October 1 commemorates the transfer of the Terebovlya Icon of the Mother of God from the town of Terebovlya to Lvov in 1672.

This icon of the Most Holy Theotokos originally appeared in the principality of Galich during the time of the Terebovlya princes, in the thirteenth, or perhaps as early as the twelfth century. After the decline of the Galich principality in the thirteenth and fourteenth centuries, Roman Catholics tried many times to seize the icon and bring it to their own church.

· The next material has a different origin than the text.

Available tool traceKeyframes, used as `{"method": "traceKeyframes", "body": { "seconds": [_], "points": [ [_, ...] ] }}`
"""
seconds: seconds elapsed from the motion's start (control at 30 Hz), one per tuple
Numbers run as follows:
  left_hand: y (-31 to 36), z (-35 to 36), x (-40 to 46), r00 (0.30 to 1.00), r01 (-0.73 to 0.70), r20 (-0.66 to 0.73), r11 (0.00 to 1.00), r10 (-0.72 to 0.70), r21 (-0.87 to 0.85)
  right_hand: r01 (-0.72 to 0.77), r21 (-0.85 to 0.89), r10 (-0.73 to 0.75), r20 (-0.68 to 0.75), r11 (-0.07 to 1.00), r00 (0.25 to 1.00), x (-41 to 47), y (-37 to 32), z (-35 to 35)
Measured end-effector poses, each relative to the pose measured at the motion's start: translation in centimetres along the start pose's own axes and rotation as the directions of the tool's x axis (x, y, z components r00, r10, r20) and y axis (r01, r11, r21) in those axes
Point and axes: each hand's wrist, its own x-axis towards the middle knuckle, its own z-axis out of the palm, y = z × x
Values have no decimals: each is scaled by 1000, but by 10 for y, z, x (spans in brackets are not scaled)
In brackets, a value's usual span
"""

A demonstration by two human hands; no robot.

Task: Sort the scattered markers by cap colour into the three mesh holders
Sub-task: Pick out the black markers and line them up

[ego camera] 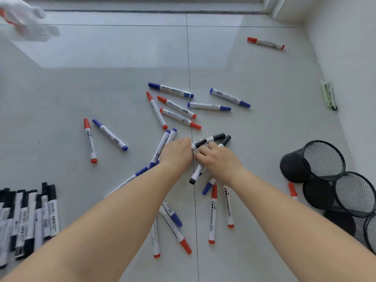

The Orthodox believers of Galich and Terebovlya always prayed fervently before the Terebovlya icon, asking the Mother of God to protect them whenever Russia was attacked by enemy forces, and its citizens were led into captivity.

In the spring of 1672, a Turkish army of 300,000 men took the town of Kamenets Podolski. This same army was defeated at Terebovlya, and was forced to retreat. The holy icon of the Mother of God was taken from the Church of the Protection in town and moved to the church in the ancient castle. There the people of Terebovlya thanked God for their deliverance.

On the Feast of the Protecting Veil of the Mother of God in 1672, the Bishop of Lvov, with the clergy and the faithful, transferred the icon to the cathedral of Saint George in Lvov so that it would not be stolen. This translation took place when Bishop Joseph (Shumlyansky) of Lvov, who later became a Uniate, was still a hierarch of the Orthodox Church.

In 1973, when it was decided to celebrate the 300th anniversary of its translation, the icon was provided with a gilded cover, thanks to the efforts of Metropolitan Nicholas of Lvov and Ternopol.